Work instruction: Repeat every record exactly as written, but leave out the pictures.
*** Raw data ***
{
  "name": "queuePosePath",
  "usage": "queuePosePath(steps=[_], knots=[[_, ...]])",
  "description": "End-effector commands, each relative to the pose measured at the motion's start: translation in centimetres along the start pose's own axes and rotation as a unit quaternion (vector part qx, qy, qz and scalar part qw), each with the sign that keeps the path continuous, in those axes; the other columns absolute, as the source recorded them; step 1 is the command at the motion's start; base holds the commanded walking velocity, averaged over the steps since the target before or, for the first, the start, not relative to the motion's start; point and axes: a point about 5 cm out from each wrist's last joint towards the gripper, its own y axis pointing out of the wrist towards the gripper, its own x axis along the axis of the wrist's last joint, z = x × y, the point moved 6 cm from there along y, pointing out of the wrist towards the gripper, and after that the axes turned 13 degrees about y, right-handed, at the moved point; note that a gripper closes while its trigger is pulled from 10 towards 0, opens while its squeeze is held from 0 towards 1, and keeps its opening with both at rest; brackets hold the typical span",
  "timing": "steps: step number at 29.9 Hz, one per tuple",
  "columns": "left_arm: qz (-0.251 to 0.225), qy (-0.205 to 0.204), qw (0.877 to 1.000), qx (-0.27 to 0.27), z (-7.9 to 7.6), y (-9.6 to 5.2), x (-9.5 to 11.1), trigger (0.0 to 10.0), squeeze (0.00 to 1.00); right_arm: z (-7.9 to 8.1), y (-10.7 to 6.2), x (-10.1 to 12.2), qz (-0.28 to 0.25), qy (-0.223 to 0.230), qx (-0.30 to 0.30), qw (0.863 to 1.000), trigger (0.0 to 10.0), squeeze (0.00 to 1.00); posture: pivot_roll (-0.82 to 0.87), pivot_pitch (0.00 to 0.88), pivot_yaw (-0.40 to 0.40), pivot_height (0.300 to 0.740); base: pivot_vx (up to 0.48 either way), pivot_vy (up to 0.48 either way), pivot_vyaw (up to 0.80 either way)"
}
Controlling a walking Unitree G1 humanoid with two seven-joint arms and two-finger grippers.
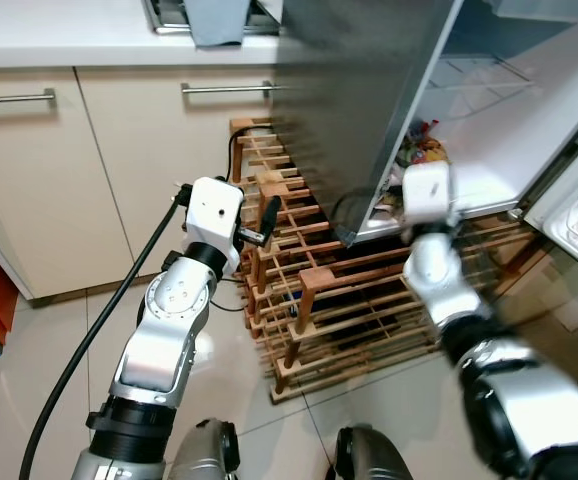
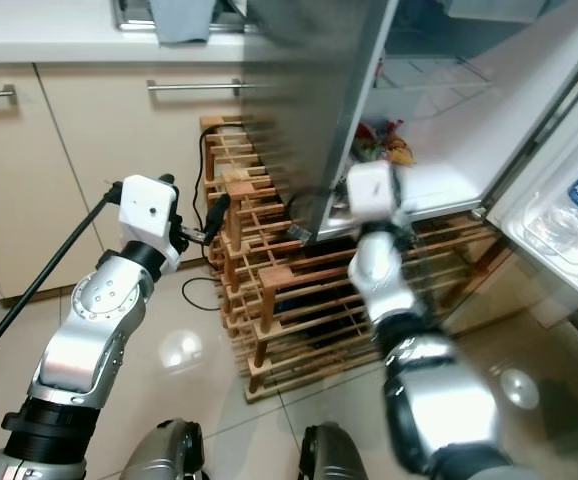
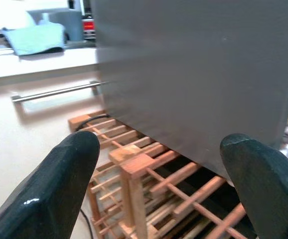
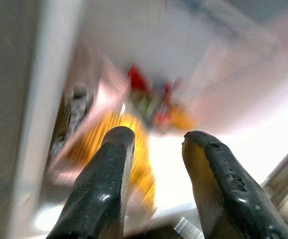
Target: Restocking fridge
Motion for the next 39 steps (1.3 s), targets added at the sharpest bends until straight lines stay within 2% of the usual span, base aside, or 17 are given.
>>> queuePosePath(steps=[1, 2, 4, 7, 10, 14, 16, 19, 21, 29, 39], knots=[[-0.007, 0.003, 1.000, -0.010, -0.4, 0.0, 0.5, 10.0, 0.00, -1.0, 0.6, 0.0, 0.024, 0.070, -0.022, 0.997, 10.0, 0.00, 0.07, 0.000, -0.046, 0.675, 0.000, 0.000, 0.00], [-0.007, 0.003, 1.000, -0.010, -0.4, 0.0, 0.5, 10.0, 0.00, -1.0, 0.6, 0.0, 0.024, 0.070, -0.022, 0.997, 10.0, 0.00, 0.07, 0.000, -0.046, 0.675, 0.000, 0.000, 0.00], [-0.011, 0.007, 1.000, -0.019, -0.7, 0.0, 0.7, 10.0, 0.00, -1.3, 0.3, -1.2, 0.055, 0.107, -0.035, 0.992, 10.0, 0.00, 0.07, 0.000, -0.046, 0.675, 0.000, 0.000, 0.00], [-0.018, 0.026, 0.999, -0.040, -1.3, -0.4, 0.9, 10.0, 0.00, -2.4, 0.0, -2.6, 0.089, 0.126, -0.055, 0.986, 10.0, 0.00, 0.09, 0.000, -0.044, 0.675, 0.000, 0.000, 0.00], [-0.019, 0.031, 0.998, -0.045, -1.5, -0.6, 0.9, 10.0, 0.00, -2.7, -0.1, -3.4, 0.114, 0.156, -0.064, 0.979, 10.0, 0.00, 0.09, 0.000, -0.042, 0.675, 0.000, 0.000, 0.00], [-0.020, 0.036, 0.998, -0.047, -1.5, -0.7, 0.9, 10.0, 0.00, -2.3, 0.1, -3.4, 0.125, 0.187, -0.060, 0.973, 10.0, 0.00, 0.11, 0.000, -0.047, 0.675, 0.000, 0.000, 0.00], [-0.019, 0.038, 0.998, -0.045, -1.3, -0.8, 0.9, 10.0, 0.00, -1.0, 0.2, -3.4, 0.135, 0.222, -0.043, 0.965, 10.0, 0.00, 0.11, 0.000, -0.051, 0.675, 0.000, 0.000, 0.00], [-0.018, 0.039, 0.998, -0.044, -1.2, -0.8, 0.9, 10.0, 0.00, -0.5, 0.1, -3.4, 0.139, 0.233, -0.036, 0.962, 10.0, 0.00, 0.11, 0.000, -0.052, 0.675, 0.000, 0.000, 0.00], [-0.018, 0.040, 0.998, -0.044, -1.3, -0.9, 0.9, 10.0, 0.00, 0.3, 0.2, -3.4, 0.153, 0.255, -0.028, 0.954, 10.0, 0.00, 0.11, 0.000, -0.050, 0.675, 0.000, 0.000, 0.00], [-0.018, 0.041, 0.998, -0.046, -1.3, -0.9, 1.0, 10.0, 0.00, 1.3, 1.0, -2.5, 0.160, 0.271, -0.016, 0.949, 10.0, 0.00, 0.12, 0.000, -0.049, 0.675, 0.000, 0.000, 0.00], [-0.013, 0.044, 0.998, -0.041, -1.0, -1.3, 0.8, 10.0, 0.00, -0.3, 2.1, -1.3, 0.164, 0.248, -0.033, 0.954, 10.0, 0.00, 0.14, 0.002, -0.050, 0.675, 0.000, 0.000, 0.00]])
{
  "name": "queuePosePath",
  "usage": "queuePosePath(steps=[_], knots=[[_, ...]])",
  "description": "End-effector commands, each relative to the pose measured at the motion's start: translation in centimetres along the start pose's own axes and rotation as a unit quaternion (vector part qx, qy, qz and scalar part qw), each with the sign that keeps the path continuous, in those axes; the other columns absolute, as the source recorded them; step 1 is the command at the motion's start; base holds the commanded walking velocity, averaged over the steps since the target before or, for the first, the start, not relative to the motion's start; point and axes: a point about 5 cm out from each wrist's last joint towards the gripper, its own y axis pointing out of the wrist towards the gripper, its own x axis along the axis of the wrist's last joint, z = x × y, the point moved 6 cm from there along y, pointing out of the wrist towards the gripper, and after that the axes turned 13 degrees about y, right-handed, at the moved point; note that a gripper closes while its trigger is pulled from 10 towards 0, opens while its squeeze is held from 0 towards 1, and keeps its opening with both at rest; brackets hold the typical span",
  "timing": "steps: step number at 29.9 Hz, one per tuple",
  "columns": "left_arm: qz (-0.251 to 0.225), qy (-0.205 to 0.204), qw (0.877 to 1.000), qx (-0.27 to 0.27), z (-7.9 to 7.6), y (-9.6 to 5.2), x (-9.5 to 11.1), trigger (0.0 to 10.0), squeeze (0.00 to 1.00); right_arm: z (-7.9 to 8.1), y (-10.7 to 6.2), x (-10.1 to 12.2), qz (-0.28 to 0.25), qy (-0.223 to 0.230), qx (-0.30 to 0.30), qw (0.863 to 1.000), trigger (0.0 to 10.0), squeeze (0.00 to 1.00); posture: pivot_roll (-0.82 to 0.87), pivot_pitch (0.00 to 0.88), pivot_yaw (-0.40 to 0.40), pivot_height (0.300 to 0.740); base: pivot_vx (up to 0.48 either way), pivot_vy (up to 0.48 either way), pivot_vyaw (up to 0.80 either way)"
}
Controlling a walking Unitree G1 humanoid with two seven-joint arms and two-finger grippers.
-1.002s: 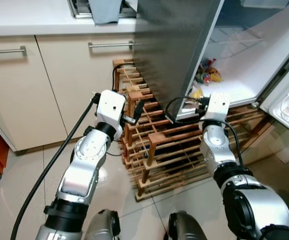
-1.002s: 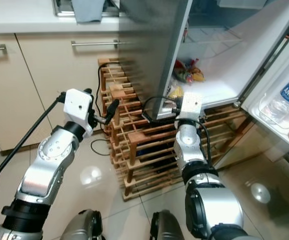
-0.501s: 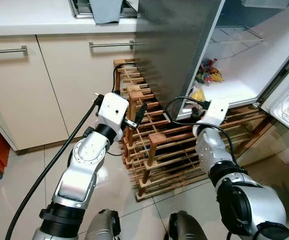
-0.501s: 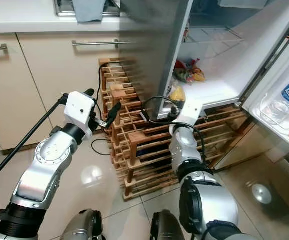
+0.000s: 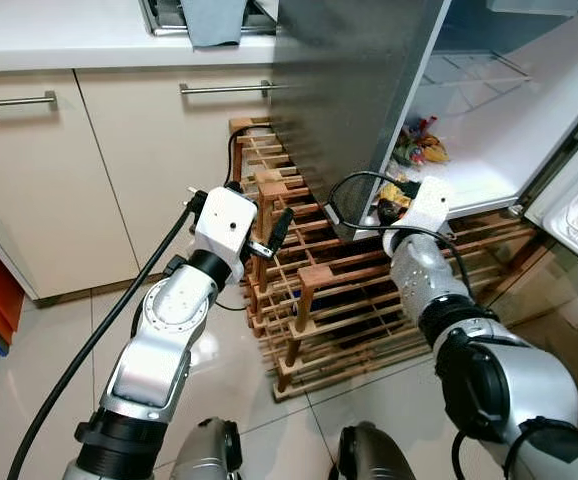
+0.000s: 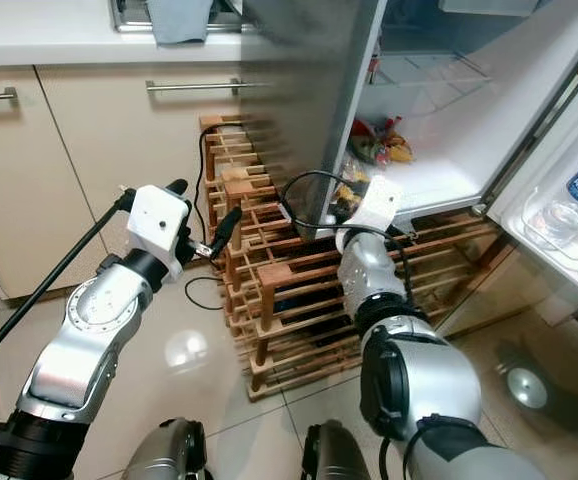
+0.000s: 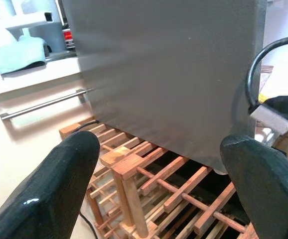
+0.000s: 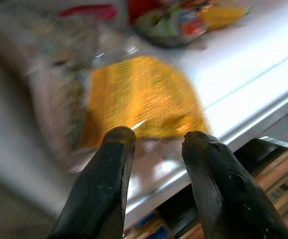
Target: Restocking fridge
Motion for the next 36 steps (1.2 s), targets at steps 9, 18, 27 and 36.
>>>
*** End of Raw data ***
Exercise result:
{
  "name": "queuePosePath",
  "usage": "queuePosePath(steps=[_], knots=[[_, ...]])",
  "description": "End-effector commands, each relative to the pose measured at the motion's start: translation in centimetres along the start pose's own axes and rotation as a unit quaternion (vector part qx, qy, qz and scalar part qw), each with the sign that keeps the path continuous, in those axes; the other columns absolute, as the source recorded them; step 1 is the command at the motion's start; base holds the commanded walking velocity, averaged over the steps since the target before or, for the first, the start, not relative to the motion's start; point and axes: a point about 5 cm out from each wrist's last joint towards the gripper, its own y axis pointing out of the wrist towards the gripper, its own x axis along the axis of the wrist's last joint, z = x × y, the point moved 6 cm from there along y, pointing out of the wrist towards the gripper, and after that the axes turned 13 degrees about y, right-handed, at the moved point; note that a gripper closes while its trigger is pulled from 10 towards 0, opens while its squeeze is held from 0 towards 1, and keeps its opening with both at rest; brackets hold the typical span",
  "timing": "steps: step number at 29.9 Hz, one per tuple",
  "columns": "left_arm: qz (-0.251 to 0.225), qy (-0.205 to 0.204), qw (0.877 to 1.000), qx (-0.27 to 0.27), z (-7.9 to 7.6), y (-9.6 to 5.2), x (-9.5 to 11.1), trigger (0.0 to 10.0), squeeze (0.00 to 1.00); right_arm: z (-7.9 to 8.1), y (-10.7 to 6.2), x (-10.1 to 12.2), qz (-0.28 to 0.25), qy (-0.223 to 0.230), qx (-0.30 to 0.30), qw (0.863 to 1.000), trigger (0.0 to 10.0), squeeze (0.00 to 1.00); posture: pivot_roll (-0.82 to 0.87), pivot_pitch (0.00 to 0.88), pivot_yaw (-0.40 to 0.40), pivot_height (0.300 to 0.740); base: pivot_vx (up to 0.48 either way), pivot_vy (up to 0.48 either way), pivot_vyaw (up to 0.80 either way)"
}
Controlling a walking Unitree G1 humanoid with two seven-joint arms and two-finger grippers.
Target: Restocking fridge
Motion for the next 39 steps (1.3 s), targets added at the sharpest bends until straight lines stay within 2% of the usual span, base aside, or 17 are given.
>>> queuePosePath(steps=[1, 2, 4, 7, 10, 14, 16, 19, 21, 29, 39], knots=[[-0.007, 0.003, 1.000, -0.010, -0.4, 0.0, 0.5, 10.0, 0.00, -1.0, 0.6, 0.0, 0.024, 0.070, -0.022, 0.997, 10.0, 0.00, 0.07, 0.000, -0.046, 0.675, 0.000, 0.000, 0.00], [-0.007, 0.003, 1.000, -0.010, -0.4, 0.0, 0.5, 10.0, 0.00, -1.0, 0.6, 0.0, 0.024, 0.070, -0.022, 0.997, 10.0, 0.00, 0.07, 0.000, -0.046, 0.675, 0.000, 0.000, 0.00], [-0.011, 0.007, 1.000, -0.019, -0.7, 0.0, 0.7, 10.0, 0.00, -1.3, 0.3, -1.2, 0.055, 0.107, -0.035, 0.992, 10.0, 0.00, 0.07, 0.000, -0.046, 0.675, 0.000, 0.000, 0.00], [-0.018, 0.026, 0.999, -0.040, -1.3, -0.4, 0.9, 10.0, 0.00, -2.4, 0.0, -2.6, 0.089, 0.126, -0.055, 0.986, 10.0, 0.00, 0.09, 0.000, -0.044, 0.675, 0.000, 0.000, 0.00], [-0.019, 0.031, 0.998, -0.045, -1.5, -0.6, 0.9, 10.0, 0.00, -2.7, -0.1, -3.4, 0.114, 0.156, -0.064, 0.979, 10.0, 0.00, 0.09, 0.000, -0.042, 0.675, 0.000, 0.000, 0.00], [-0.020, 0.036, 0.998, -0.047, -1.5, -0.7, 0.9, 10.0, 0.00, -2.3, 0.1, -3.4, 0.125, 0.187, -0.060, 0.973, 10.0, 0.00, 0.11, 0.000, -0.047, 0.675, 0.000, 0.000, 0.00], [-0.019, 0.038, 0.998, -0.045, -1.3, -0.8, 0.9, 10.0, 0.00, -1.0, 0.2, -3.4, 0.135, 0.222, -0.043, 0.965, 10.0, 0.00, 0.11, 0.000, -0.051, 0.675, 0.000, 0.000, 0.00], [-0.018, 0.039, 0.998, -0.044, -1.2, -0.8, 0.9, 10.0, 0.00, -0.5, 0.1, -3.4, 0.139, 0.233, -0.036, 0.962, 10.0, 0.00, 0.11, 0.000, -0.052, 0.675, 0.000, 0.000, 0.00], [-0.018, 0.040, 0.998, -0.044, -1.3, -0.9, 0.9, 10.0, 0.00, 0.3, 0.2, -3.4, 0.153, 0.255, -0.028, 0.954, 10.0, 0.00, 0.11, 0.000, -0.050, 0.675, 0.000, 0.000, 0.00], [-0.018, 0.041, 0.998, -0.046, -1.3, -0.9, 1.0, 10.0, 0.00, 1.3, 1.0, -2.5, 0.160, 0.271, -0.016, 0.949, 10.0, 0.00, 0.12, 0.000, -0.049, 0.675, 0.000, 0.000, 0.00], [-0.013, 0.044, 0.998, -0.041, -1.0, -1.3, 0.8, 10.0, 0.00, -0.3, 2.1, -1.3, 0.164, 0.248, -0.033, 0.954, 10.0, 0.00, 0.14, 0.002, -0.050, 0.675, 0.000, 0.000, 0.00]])
{
  "name": "queuePosePath",
  "usage": "queuePosePath(steps=[_], knots=[[_, ...]])",
  "description": "End-effector commands, each relative to the pose measured at the motion's start: translation in centimetres along the start pose's own axes and rotation as a unit quaternion (vector part qx, qy, qz and scalar part qw), each with the sign that keeps the path continuous, in those axes; the other columns absolute, as the source recorded them; step 1 is the command at the motion's start; base holds the commanded walking velocity, averaged over the steps since the target before or, for the first, the start, not relative to the motion's start; point and axes: a point about 5 cm out from each wrist's last joint towards the gripper, its own y axis pointing out of the wrist towards the gripper, its own x axis along the axis of the wrist's last joint, z = x × y, the point moved 6 cm from there along y, pointing out of the wrist towards the gripper, and after that the axes turned 13 degrees about y, right-handed, at the moved point; note that a gripper closes while its trigger is pulled from 10 towards 0, opens while its squeeze is held from 0 towards 1, and keeps its opening with both at rest; brackets hold the typical span",
  "timing": "steps: step number at 29.9 Hz, one per tuple",
  "columns": "left_arm: qz (-0.251 to 0.225), qy (-0.205 to 0.204), qw (0.877 to 1.000), qx (-0.27 to 0.27), z (-7.9 to 7.6), y (-9.6 to 5.2), x (-9.5 to 11.1), trigger (0.0 to 10.0), squeeze (0.00 to 1.00); right_arm: z (-7.9 to 8.1), y (-10.7 to 6.2), x (-10.1 to 12.2), qz (-0.28 to 0.25), qy (-0.223 to 0.230), qx (-0.30 to 0.30), qw (0.863 to 1.000), trigger (0.0 to 10.0), squeeze (0.00 to 1.00); posture: pivot_roll (-0.82 to 0.87), pivot_pitch (0.00 to 0.88), pivot_yaw (-0.40 to 0.40), pivot_height (0.300 to 0.740); base: pivot_vx (up to 0.48 either way), pivot_vy (up to 0.48 either way), pivot_vyaw (up to 0.80 either way)"
}
Controlling a walking Unitree G1 humanoid with two seven-joint arms and two-finger grippers.
-1.002s: 
-1.002s: 
-0.501s: 
-0.501s: 
+0.000s: 
+0.000s: 
+0.000s: 
+0.000s: 
Target: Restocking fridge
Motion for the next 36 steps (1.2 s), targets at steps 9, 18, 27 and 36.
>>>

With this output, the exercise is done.